What the task requires:
Go through the listing below and output exactly the line with "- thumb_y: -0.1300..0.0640", the line with "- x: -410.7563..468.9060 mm", and each line between; omit the rest.

━━━━━━

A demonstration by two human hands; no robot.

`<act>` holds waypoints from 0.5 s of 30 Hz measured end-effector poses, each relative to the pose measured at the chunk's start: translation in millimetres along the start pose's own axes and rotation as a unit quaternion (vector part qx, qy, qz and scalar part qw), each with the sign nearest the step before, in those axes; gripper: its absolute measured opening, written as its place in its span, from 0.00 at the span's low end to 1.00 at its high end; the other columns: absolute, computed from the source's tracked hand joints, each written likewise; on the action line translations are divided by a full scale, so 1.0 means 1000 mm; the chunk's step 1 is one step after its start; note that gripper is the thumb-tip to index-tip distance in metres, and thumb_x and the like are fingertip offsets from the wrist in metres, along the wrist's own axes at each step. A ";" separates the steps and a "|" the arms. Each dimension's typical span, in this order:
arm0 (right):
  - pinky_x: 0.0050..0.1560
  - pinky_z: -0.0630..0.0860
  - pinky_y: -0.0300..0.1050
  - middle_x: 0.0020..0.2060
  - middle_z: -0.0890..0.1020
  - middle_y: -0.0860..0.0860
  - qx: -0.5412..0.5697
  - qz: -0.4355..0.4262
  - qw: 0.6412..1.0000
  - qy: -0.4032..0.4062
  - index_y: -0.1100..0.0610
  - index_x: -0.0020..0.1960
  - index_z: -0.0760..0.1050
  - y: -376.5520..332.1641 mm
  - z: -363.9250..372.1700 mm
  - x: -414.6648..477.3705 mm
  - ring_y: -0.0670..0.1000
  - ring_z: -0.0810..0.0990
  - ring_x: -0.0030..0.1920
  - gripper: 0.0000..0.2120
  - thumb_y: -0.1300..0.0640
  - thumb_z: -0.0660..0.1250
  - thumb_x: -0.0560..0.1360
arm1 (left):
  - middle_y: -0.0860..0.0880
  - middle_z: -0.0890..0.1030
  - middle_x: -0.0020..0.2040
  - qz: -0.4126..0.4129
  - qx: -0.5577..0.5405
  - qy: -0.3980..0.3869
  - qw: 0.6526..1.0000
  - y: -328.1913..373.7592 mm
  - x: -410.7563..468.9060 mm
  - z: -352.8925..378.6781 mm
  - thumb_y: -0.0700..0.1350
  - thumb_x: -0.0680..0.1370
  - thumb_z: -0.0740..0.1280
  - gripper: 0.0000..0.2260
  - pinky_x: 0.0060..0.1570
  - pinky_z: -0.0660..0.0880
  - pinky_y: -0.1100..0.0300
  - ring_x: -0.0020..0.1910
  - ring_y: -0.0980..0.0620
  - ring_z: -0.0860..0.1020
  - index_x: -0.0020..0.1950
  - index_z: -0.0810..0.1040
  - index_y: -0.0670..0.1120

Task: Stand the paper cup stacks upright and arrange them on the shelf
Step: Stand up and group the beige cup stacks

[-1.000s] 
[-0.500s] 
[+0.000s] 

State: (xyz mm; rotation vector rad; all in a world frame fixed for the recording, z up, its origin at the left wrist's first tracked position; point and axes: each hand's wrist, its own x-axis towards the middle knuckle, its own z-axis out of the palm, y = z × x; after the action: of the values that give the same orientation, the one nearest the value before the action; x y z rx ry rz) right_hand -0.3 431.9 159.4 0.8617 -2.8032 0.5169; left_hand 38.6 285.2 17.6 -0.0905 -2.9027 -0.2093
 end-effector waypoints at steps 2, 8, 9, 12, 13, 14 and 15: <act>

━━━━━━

Exercise result:
  - thumb_y: -0.1300..0.0640
  - thumb_z: -0.0660..0.1250
  - thumb_x: -0.0560..0.1360
arm1 (left):
  - middle_y: -0.0860..0.0880
  - middle_z: -0.0890..0.1030
  - middle_x: -0.0020..0.2040
  - qz: -0.4126..0.4129
  - qx: -0.5577..0.5405
  - qy: -0.3980..0.3869
  - qw: 0.6526..1.0000
  - y: -328.1913..373.7592 mm
  - x: -410.7563..468.9060 mm

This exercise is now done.